> About this exercise
Please copy every line of the data in which the string "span" appears.

#### Dataset section

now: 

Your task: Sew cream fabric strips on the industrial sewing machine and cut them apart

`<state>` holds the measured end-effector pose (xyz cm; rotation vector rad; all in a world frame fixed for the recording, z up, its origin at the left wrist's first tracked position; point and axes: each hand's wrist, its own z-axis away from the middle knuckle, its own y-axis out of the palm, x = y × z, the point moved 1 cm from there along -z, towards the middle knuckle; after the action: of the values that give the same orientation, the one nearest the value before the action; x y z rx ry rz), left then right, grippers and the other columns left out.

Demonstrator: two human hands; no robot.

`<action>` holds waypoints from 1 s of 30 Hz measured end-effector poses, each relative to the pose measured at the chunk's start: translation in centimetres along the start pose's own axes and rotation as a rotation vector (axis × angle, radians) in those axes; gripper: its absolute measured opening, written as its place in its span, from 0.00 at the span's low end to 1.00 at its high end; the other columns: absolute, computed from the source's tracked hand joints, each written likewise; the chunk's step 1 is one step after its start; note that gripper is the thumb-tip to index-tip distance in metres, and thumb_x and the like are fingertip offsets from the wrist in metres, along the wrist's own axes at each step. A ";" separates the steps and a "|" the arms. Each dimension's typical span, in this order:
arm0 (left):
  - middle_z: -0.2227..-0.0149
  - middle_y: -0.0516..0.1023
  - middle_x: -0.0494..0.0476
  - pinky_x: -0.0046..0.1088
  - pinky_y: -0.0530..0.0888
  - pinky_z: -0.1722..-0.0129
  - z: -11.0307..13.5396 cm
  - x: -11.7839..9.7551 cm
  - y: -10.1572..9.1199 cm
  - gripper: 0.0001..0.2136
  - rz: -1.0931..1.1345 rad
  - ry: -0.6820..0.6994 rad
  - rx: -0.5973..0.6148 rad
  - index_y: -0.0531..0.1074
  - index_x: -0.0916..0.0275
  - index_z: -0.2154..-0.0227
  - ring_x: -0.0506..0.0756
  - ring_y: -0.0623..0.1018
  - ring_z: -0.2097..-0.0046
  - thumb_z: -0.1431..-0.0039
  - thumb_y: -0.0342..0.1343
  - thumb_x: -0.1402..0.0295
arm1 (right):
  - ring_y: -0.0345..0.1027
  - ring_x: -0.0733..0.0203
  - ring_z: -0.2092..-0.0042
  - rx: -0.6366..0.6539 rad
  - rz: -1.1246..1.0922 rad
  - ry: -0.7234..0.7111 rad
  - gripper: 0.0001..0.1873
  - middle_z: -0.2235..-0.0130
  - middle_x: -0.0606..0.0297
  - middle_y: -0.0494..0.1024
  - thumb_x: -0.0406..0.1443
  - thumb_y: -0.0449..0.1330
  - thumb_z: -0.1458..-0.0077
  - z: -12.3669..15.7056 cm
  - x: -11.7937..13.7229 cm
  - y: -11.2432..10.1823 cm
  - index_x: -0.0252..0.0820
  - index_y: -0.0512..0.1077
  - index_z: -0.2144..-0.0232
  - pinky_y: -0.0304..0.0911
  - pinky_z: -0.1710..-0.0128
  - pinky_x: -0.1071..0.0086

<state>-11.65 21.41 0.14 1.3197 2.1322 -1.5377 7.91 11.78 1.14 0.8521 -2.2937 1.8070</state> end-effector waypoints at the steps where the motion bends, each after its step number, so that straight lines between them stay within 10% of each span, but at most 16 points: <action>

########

> Finished exercise
`<action>` holds waypoints from 1 s of 30 Hz measured end-effector poses, each relative to the pose measured at the chunk's start: translation in centimetres along the start pose's own axes and rotation as a rotation vector (axis × angle, radians) in those axes; gripper: its absolute measured opening, written as its place in its span, from 0.00 at the span's low end to 1.00 at its high end; the other columns: absolute, computed from the source's tracked hand joints, each written likewise; the chunk's step 1 is one step after its start; note that gripper is the thumb-tip to index-tip distance in metres, and thumb_x and the like are fingertip offsets from the wrist in metres, along the wrist's own axes at each step. A ";" separates the steps and a "|" the arms. Each dimension's typical span, in this order:
<state>-11.65 21.41 0.14 1.3197 2.1322 -1.5377 7.91 11.78 1.14 0.8521 -2.2937 1.8070</state> end-effector waypoints at the steps where the motion bends, each after its step number, so that straight lines between them stay within 10% of each span, but at most 16 points: <action>

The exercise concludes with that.